(Recorded data)
[Start of Attachment]

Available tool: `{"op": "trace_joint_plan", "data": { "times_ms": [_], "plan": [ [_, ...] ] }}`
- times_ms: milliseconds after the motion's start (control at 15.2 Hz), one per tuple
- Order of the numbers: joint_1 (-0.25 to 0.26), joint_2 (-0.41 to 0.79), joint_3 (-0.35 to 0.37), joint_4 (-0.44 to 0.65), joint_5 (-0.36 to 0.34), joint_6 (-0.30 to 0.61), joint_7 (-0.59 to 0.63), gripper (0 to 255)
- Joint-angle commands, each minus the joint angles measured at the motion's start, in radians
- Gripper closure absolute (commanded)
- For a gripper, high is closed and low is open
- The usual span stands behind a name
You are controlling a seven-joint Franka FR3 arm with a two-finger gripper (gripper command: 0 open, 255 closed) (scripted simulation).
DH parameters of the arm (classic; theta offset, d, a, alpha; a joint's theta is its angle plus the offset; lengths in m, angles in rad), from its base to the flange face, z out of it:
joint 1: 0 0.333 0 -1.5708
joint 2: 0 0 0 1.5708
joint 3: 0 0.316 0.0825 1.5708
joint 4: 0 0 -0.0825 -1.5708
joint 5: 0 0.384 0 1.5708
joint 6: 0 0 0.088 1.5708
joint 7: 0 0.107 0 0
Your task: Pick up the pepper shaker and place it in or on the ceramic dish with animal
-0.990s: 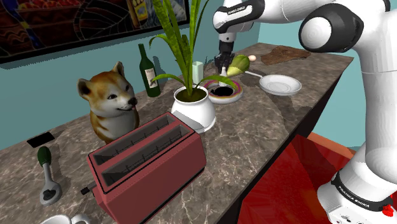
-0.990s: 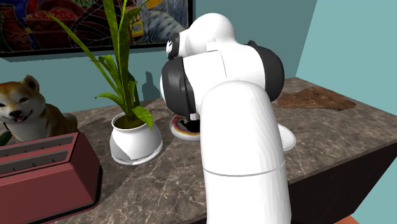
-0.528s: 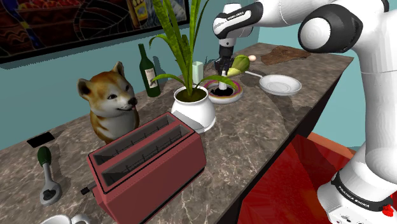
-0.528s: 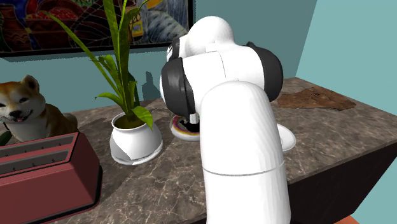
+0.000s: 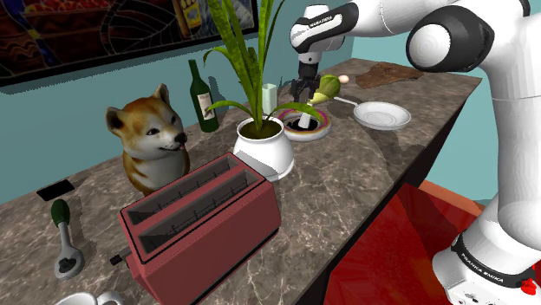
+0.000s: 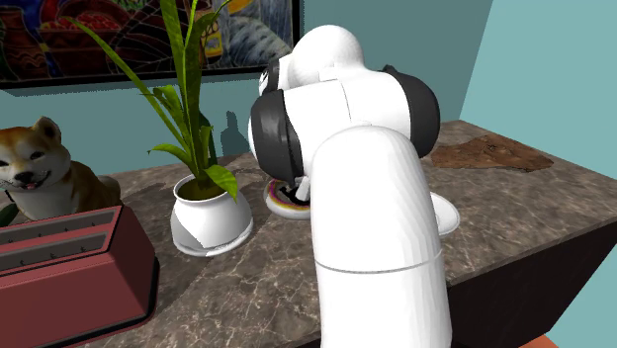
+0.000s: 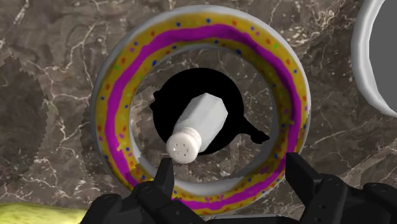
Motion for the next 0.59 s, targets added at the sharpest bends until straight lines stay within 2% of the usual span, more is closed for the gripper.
{"op": "trace_joint_plan", "data": {
  "times_ms": [0,66,330,528],
  "plan": [
    [0.000,0.000,0.000,0.000,0.000,0.000,0.000,0],
    [0.000,0.000,0.000,0.000,0.000,0.000,0.000,0],
    [-0.010,-0.022,-0.006,0.092,-0.008,-0.114,0.008,0],
    [-0.010,-0.022,-0.006,0.092,-0.008,-0.114,0.008,0]
  ]
}}
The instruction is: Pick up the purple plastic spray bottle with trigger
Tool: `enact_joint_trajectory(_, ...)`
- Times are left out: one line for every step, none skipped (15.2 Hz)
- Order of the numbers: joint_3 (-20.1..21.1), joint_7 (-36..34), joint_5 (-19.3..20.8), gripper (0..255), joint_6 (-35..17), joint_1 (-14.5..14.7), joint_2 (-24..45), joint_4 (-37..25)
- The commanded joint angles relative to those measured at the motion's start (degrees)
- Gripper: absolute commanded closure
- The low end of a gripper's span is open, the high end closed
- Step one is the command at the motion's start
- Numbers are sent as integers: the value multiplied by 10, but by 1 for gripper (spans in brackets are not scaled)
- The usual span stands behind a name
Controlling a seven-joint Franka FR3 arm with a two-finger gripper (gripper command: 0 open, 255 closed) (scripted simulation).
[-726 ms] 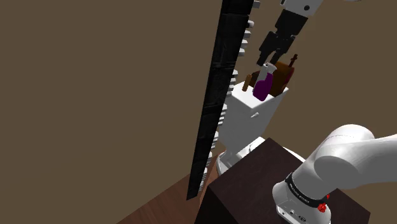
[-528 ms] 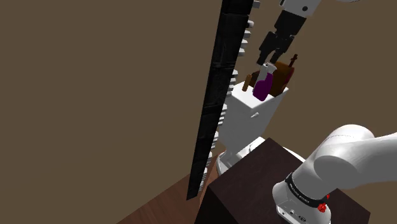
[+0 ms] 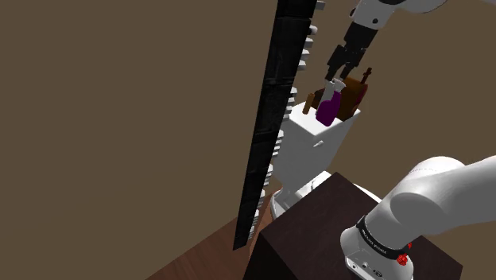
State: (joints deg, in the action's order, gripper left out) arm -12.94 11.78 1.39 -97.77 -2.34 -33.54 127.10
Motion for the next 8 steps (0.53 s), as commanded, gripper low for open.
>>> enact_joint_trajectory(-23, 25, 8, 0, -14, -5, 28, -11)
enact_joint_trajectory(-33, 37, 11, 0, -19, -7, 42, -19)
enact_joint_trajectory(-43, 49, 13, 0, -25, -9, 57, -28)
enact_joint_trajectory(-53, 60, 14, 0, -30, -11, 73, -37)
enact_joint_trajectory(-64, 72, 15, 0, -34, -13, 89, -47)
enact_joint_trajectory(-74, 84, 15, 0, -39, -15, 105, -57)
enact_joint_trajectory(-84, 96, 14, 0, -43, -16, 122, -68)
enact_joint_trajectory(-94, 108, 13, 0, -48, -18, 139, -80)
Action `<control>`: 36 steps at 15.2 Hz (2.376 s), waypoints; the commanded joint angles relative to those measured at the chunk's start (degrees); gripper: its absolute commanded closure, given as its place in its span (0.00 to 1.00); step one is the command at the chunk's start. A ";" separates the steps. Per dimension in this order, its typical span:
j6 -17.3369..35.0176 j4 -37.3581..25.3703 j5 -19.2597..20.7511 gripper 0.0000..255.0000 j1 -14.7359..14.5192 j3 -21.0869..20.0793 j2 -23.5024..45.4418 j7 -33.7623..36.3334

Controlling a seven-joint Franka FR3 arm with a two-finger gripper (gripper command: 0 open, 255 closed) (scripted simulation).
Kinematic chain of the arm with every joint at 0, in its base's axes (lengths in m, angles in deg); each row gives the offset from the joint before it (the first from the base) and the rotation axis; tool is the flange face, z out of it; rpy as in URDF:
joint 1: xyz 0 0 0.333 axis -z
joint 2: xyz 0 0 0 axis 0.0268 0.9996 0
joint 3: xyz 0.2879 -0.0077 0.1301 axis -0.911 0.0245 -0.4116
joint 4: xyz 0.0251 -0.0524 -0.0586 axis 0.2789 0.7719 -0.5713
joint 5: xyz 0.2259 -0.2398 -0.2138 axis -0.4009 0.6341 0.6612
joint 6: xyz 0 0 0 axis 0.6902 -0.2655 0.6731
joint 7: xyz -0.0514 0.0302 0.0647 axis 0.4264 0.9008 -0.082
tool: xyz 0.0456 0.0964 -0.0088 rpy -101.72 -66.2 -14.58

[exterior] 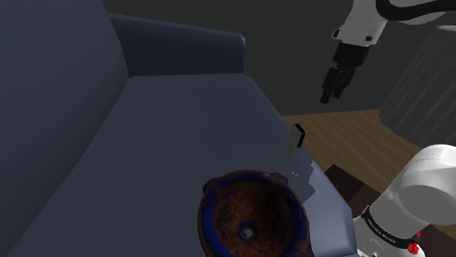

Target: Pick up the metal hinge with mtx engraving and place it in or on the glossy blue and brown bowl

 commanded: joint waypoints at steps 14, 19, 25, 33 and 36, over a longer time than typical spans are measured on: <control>2.00 -4.13 -4.54 0.00 -13.50 -14.66 4.78 -3.42; 5.02 -1.06 -5.13 0.00 -14.62 -16.12 4.63 -3.79; 7.64 1.87 -5.46 0.00 -14.78 -16.47 4.32 -3.88; 7.63 1.86 -5.46 1.00 -14.78 -16.46 4.32 -3.88; 7.63 1.87 -5.47 1.00 -14.79 -16.47 4.31 -3.88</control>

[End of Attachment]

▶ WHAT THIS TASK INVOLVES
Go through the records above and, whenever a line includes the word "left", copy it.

▶ OUTPUT OF THE TASK
- Times are left out: one line for every step, none skipped (15.2 Hz)
State: (joints deg, in the action's order, gripper left out) arm -12.94 11.78 1.39 -97.77 -2.34 -33.54 127.10

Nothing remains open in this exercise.